All of the data goes into your copy exactly as written. Images do not.

▶ GIVEN INFORMATION:
>>
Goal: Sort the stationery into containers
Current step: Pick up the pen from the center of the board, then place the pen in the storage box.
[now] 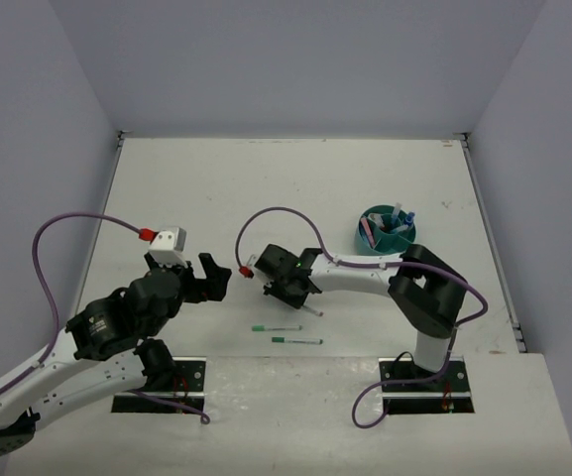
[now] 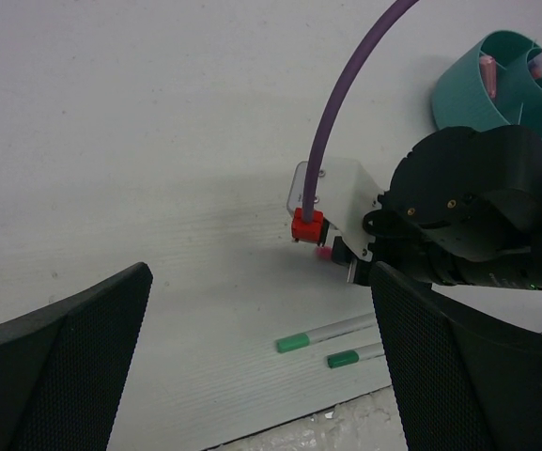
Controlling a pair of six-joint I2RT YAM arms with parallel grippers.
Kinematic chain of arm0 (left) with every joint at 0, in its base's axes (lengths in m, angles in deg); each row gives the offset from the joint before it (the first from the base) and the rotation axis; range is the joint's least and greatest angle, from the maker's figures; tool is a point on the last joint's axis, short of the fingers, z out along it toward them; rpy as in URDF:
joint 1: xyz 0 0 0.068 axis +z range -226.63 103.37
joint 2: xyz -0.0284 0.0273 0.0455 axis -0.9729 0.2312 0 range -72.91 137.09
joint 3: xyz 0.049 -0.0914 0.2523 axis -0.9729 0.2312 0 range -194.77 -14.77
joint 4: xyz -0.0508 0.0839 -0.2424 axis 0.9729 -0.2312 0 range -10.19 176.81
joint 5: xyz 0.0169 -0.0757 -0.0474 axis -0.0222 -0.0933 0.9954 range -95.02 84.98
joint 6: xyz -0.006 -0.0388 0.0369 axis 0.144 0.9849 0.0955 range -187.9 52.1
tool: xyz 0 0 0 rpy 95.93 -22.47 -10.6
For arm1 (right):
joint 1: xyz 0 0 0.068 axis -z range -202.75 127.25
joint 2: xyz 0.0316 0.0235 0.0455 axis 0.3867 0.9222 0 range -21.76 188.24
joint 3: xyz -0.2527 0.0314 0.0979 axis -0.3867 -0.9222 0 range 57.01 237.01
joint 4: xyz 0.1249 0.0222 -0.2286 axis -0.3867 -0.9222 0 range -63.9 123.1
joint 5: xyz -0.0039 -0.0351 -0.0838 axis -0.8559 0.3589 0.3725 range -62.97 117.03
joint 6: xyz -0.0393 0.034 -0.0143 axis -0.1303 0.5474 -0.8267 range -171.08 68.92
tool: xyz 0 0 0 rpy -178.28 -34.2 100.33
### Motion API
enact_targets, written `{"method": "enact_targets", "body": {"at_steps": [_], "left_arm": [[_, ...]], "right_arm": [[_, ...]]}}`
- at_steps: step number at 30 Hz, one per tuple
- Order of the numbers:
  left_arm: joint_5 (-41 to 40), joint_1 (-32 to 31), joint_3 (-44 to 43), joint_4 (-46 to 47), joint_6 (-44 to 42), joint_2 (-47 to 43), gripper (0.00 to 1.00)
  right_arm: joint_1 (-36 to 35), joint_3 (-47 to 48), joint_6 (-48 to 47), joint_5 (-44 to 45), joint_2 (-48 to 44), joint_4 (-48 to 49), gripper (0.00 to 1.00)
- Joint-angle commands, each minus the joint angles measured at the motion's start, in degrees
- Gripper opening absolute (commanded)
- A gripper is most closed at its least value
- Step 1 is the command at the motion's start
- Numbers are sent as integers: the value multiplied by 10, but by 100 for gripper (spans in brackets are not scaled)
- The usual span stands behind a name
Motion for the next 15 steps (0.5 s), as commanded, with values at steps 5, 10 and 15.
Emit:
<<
▶ OUTPUT OF THE EXERCISE:
Goal: Sort the stationery into containers
Current step: Pick up the pen from the center of the board, then place the pen in the storage box.
[now] 
[now] 
Controlling a pair of six-joint I2RT YAM arms with parallel grippers.
Kinematic chain of arm0 (left) with every joint at 0, in its base's axes (lengths in m, angles in deg); each row gives the offset from the joint before it (the first from the base) and the rotation axis; range is the joint's least and greatest angle, from the maker's figures; tool is a point on the last joint's axis, short of the fingers, z out along it toward them; rpy as in URDF:
joint 1: xyz 0 0 0.068 axis +z range -226.63 103.37
joint 2: xyz -0.0284 0.0273 0.0455 axis -0.9729 0.2312 0 range -72.91 137.09
joint 3: xyz 0.049 -0.0914 0.2523 axis -0.9729 0.2312 0 range -194.77 -14.77
joint 4: xyz -0.0508 0.0839 -0.2424 axis 0.9729 -0.2312 0 range -10.19 176.81
joint 5: xyz 0.0169 -0.0757 -0.0474 axis -0.0222 -0.0933 0.9954 range -95.02 84.98
joint 6: xyz -0.006 -0.0388 0.0369 axis 0.144 0.9849 0.0955 range -187.9 52.1
tool: xyz 0 0 0 rpy 95.93 -22.47 -10.6
For arm1 (right):
joint 1: xyz 0 0 0.068 axis -z range -202.75 127.25
joint 2: xyz 0.0316 0.0235 0.0455 axis 0.3867 0.9222 0 range -21.76 188.24
joint 3: xyz -0.2527 0.0314 0.0979 axis -0.3867 -0.9222 0 range 57.01 237.01
joint 4: xyz 0.1249 0.0222 -0.2286 axis -0.3867 -0.9222 0 range -63.9 123.1
joint 5: xyz -0.0039 -0.0351 -0.0838 axis -0.8559 0.3589 0.3725 range -62.97 117.03
joint 6: xyz -0.0393 0.034 -0.0143 axis -0.1303 0.5474 -0.8267 range -171.08 68.92
tool: xyz 0 0 0 rpy -178.28 -34.2 100.33
### Motion API
enact_targets, written `{"method": "enact_targets", "body": {"at_steps": [_], "left_arm": [[_, ...]], "right_arm": [[_, ...]]}}`
- at_steps: step number at 30 Hz, one per tuple
- Order of the numbers:
  left_arm: joint_5 (-41 to 40), joint_1 (-32 to 31), joint_3 (-44 to 43), joint_4 (-46 to 47), joint_6 (-44 to 42), joint_2 (-47 to 43), gripper (0.00 to 1.00)
  right_arm: joint_1 (-36 to 35), joint_3 (-47 to 48), joint_6 (-48 to 47), joint_5 (-44 to 45), joint_2 (-48 to 44), joint_4 (-48 to 49), gripper (0.00 to 1.00)
- Joint-angle commands, each minus the joint angles measured at the motion's start, in degrees
- Gripper opening absolute (commanded)
- A gripper is most closed at its least value
- Step 1 is the command at the motion's start
- Numbers are sent as integers: the value multiplied by 10, but by 100 for gripper (spans in brackets are not scaled)
- The usual span stands behind a name
Motion for the next 15 steps (0.5 s), as commanded, with values at steps 5, 10 and 15.
Emit:

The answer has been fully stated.